REQUIRED WORK | Which lines run from the start of the material below through the line containing "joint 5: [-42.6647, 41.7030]"? Retype them exactly, pictures excluded.

DATA BLOCK |
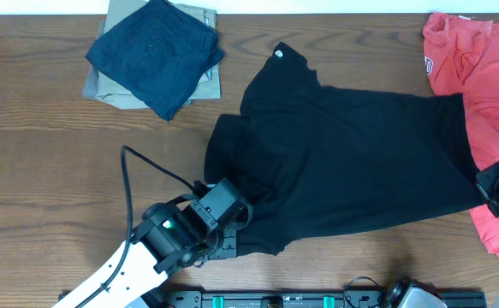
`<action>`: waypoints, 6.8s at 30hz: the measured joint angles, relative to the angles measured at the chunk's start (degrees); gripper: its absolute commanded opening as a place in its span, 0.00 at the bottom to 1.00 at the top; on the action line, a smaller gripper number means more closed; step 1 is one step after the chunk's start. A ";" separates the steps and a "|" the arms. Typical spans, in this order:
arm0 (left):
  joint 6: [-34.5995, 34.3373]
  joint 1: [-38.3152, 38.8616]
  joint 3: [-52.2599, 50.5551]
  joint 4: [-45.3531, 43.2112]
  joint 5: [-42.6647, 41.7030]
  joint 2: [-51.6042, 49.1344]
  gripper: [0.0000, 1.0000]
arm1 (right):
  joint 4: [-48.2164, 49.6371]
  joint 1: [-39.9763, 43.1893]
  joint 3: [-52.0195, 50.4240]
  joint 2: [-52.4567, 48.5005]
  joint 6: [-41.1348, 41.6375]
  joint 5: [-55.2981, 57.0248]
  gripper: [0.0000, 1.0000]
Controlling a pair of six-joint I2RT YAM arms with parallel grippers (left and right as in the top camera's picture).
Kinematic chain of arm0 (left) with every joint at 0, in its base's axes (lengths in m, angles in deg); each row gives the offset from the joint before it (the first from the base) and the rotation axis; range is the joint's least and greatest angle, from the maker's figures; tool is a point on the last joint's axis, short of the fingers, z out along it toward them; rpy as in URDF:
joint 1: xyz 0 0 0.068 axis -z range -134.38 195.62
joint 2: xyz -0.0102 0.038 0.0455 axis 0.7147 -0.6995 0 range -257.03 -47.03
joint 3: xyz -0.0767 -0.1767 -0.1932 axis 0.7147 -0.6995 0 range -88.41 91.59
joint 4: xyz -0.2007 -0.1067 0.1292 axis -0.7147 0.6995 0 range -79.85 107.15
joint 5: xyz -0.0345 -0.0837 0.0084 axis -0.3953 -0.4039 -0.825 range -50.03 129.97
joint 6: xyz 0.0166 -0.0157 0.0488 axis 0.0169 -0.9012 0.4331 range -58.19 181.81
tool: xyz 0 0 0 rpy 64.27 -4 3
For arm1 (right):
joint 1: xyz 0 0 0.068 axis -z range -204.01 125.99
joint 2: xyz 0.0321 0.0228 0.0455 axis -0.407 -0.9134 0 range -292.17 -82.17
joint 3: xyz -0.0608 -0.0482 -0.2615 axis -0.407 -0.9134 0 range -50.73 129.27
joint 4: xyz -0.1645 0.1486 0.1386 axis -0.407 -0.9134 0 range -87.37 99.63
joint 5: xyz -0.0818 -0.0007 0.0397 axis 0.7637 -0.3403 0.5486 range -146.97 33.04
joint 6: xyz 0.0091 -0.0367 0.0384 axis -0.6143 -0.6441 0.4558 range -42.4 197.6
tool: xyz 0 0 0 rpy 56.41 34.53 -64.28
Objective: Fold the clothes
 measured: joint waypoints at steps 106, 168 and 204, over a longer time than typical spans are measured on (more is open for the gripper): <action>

RESULT FOR THIS TASK |
`<action>`: waypoints, 6.8s at 30hz: the measured joint angles, relative to the angles measured at the chunk's start (degrees); gripper: its absolute commanded opening as a place in its span, 0.00 at the bottom to 1.00 at the top; on the action line, a smaller gripper number means more closed; step 1 is one step after the chunk's start. A ";" separates the steps and a "|" the arms. Typical spans, in this order:
arm0 (left):
  joint 6: [-34.5995, 34.3373]
  joint 1: [-38.3152, 38.8616]
  joint 3: [-52.2599, 50.5551]
  joint 4: [-45.3531, 43.2112]
  joint 5: [-42.6647, 41.7030]

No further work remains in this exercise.